The first 24 hours I can barely breathe without panic. I roam the house in a daze for fear of running into someone and spilling the stress. Then it hits me. Easter! Our son is bringing his girlfriend, and our daughter her boyfriend, to spend the weekend at our house. Twenty of my relatives will arrive for Saturday dinner, and 29 of my husband’s relatives will join us for Sunday brunch.
Wrestling with the challenge of holding the diagnosis private through the entire weekend, it suddenly occurs that a quote, saved earlier in the week, now applies to me in a way I could never imagine:
I hope for a little kindness spread my way as I spend the next day trying to clean and prepare dinner for our party guests. A nearly full bottle of olive oil slips out of my hands shattering on the floor. A serving pitcher drops and breaks. Then a carton of milk. Then a bin of flour. I forget to close the cooler drain cap and a huge puddle of water pools on the floor. I mis-measure ingredients dropping 1 teaspoon of salt, instead of ¼ teaspoon, into the frosting. I snap at my daughter who’s only trying to help and she looks so hurt that I must remove myself to the bathroom to cry.
By the time my family arrives for Saturday dinner, my nerves are frayed. Smoothing the rough edges with a shot of whiskey, it hits me: Life is NOT fair. I write numbers on little pieces of paper and tuck them into the eggs.
After dinner I announce, “We’re having a Life is NOT Fair Egg Hunt. Anyone can hunt eggs, anyone can win multiple prizes. There’s only one rule: we’re hunting indoors because of rain, so if you comment on the state of my housekeeping, you will lose all your eggs.”
As the hunters wade through cobwebs, dust flies and cat hair drifts from the most unlikely places.
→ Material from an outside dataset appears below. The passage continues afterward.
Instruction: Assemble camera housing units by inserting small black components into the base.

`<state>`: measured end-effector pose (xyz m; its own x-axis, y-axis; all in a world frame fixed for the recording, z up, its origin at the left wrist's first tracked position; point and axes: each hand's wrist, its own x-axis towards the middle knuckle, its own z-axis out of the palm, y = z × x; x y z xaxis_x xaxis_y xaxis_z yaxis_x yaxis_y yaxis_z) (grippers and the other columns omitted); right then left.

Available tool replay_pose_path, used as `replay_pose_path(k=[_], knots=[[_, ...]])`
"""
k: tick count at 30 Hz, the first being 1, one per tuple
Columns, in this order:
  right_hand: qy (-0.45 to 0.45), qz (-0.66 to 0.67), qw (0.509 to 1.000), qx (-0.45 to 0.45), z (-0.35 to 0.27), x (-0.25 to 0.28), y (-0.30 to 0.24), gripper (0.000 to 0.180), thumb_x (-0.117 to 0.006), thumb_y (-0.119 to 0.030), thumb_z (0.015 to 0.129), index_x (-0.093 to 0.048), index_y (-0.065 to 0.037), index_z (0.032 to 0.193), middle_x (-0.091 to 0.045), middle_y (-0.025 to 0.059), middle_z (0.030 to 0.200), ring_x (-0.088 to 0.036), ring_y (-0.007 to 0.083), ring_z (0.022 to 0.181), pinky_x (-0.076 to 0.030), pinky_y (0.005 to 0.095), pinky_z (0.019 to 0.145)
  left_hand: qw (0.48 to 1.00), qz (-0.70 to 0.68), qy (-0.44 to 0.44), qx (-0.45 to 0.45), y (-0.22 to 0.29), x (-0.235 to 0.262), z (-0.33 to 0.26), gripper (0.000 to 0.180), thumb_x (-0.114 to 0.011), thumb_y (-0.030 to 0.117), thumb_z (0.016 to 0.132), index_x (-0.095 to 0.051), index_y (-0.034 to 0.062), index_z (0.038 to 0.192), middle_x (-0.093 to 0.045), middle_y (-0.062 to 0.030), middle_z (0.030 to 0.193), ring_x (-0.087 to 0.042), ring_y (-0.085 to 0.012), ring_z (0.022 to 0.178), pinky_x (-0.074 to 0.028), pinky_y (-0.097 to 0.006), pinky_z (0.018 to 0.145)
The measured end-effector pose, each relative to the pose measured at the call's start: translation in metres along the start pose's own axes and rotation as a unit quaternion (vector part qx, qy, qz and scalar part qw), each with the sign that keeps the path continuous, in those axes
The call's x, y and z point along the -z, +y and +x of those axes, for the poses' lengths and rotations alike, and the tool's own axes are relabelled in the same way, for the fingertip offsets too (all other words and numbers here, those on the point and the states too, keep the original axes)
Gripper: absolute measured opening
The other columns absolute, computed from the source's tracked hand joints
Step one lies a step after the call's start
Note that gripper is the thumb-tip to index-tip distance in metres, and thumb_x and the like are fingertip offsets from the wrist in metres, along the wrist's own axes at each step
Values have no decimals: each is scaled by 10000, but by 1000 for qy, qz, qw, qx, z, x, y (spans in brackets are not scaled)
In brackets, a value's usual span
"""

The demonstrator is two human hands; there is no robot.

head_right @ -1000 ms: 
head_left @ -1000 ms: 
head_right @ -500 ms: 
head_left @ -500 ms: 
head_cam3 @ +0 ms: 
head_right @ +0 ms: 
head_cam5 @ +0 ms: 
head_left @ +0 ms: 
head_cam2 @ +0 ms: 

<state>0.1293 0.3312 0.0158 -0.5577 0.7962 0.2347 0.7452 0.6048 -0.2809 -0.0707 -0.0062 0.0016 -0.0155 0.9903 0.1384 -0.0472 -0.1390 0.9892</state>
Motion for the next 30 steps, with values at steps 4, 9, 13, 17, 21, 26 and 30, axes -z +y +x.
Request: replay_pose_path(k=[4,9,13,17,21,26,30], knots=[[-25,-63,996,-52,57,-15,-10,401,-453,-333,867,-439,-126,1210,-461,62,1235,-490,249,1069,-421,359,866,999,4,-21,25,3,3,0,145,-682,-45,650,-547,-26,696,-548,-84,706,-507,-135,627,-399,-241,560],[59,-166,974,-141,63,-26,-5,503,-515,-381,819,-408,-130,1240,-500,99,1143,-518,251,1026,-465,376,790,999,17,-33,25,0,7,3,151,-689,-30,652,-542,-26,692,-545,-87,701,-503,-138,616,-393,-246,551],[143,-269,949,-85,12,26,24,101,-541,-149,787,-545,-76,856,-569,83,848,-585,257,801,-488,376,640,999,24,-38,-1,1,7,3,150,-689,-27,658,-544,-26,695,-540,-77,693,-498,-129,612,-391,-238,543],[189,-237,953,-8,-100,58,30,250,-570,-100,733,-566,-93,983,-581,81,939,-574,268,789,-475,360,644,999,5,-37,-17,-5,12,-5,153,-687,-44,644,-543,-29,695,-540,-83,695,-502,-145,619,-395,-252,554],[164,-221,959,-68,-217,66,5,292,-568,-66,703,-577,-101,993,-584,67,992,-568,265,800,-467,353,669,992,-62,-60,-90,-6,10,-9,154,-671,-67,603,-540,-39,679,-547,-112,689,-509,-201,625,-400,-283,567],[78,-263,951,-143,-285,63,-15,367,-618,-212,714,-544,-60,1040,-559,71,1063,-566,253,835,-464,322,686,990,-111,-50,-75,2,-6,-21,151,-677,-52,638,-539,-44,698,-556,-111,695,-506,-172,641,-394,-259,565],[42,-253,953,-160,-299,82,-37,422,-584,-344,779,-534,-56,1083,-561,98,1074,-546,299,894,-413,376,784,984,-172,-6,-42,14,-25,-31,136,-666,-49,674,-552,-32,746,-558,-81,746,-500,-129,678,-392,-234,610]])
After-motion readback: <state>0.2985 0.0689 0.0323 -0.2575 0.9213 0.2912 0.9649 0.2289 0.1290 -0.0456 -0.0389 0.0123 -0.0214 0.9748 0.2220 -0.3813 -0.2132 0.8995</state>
No one utters a word about the mess. In the end, one hunter acquires three of the best prizes. Others walk away empty-handed, including one of the youngest hunters. My stomach churns over the inequity but not the lesson. Life is not always fair.
If you drove by our house this past weekend, watched the adults out hunting eggs, and thought OMG, that hovering mom doesn’t know when to quit. Know that my husband reached his five year milestone this month and remains cancer free. Know also that I’m hovering only over a celebration of life … we enjoy playing games and we really don’t care what you think. Life is not always fair. If it was, you, too, would have an Easter egg hunt filled with unpredictable rules, loads of laughs, and a few coveted prizes.
Yes, I’m a recovering helicopter parent, married to a colon cancer survivor. And, while we continue to have the Life is NOT Fair Egg Hunt, I must confess that this year we also hid a few easy to find, specially coded eggs for the two year old who joined us. Preserving the innocence of youth remains a goal worth hovering over.
Since February 2000, March is designated National Colorectal Cancer Awareness Month. If you are past 50 and haven’t done so yet, SCHEDULE YOUR COLONOSCOPY TODAY. Life is not always fair, sometimes we must have medical tests we don’t want to have. If we’re lucky, the test will find the cancer in time for a cure. But, take a word of advice from someone who’s walked the path ahead of you: have your test the day after a holiday, not the day before.